Mammals can ‘choose’ sex of offspring, study finds

July 12, 2013
Dingo_cubs

(Credit: Dylan/Wikimedia Commons)

A new study led by a researcher at the Stanford University School of Medicine shows that mammalian species can “choose” the sex of their offspring to beat the odds and produce extra grandchildren.

In analyzing 90 years of breeding records from the San Diego Zoo, the researchers were able to prove for the first time a fundamental theory of evolutionary biology: that mammals rely on some unknown physiologic mechanism to manipulate the sex ratios of their offspring as part of a highly adaptive evolutionary strategy.
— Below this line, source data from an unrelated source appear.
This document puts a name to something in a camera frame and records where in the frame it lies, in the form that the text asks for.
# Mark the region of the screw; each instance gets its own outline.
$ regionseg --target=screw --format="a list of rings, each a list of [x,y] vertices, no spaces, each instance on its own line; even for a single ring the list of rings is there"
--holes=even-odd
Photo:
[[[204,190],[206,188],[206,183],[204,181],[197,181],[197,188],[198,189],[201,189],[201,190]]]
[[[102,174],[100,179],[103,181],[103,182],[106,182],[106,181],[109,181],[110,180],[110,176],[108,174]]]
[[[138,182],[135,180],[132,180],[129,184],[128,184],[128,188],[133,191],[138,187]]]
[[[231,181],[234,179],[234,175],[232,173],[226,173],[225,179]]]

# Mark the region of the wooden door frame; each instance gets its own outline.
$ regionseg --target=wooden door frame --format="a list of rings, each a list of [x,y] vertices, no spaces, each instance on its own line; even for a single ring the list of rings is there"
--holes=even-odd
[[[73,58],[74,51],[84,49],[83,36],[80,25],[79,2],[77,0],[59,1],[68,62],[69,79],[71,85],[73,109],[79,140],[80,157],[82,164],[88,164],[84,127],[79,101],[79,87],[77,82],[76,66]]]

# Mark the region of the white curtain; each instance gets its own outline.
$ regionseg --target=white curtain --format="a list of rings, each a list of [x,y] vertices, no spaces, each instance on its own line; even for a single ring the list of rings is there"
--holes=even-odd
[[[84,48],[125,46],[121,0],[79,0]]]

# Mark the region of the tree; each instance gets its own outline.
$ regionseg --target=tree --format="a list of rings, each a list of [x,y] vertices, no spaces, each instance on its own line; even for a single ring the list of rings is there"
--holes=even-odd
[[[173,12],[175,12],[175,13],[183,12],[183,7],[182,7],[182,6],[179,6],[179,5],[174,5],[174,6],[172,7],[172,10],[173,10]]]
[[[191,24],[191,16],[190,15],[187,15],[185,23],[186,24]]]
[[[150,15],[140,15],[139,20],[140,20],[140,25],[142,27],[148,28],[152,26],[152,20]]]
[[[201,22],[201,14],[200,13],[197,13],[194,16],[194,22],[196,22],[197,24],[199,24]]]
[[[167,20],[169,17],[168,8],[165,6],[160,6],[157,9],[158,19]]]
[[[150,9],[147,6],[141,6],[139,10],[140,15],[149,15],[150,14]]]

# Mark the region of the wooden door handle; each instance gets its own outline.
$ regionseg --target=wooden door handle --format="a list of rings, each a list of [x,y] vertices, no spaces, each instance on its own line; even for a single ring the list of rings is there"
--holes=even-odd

“This is one of the holy grails of modern evolutionary biology — finding the data which definitively show that when females choose the sex of their offspring, they are doing so strategically to produce more grandchildren,” said Joseph Garner, PhD.

Garner is an associate professor of comparative medicine and senior author of the study, published July 10 in PLOS ONE (open access). The results applied across 198 different species.

But how, in fact, do parents manipulate the sex of their offspring? Garner said the mechanism isn’t really known, though one theory holds that females can control the male-generating and female-generating sperm, which have different shapes, as they move through the mucous in the reproductive tract, selectively slowing down or speeding up the sperm they want to select.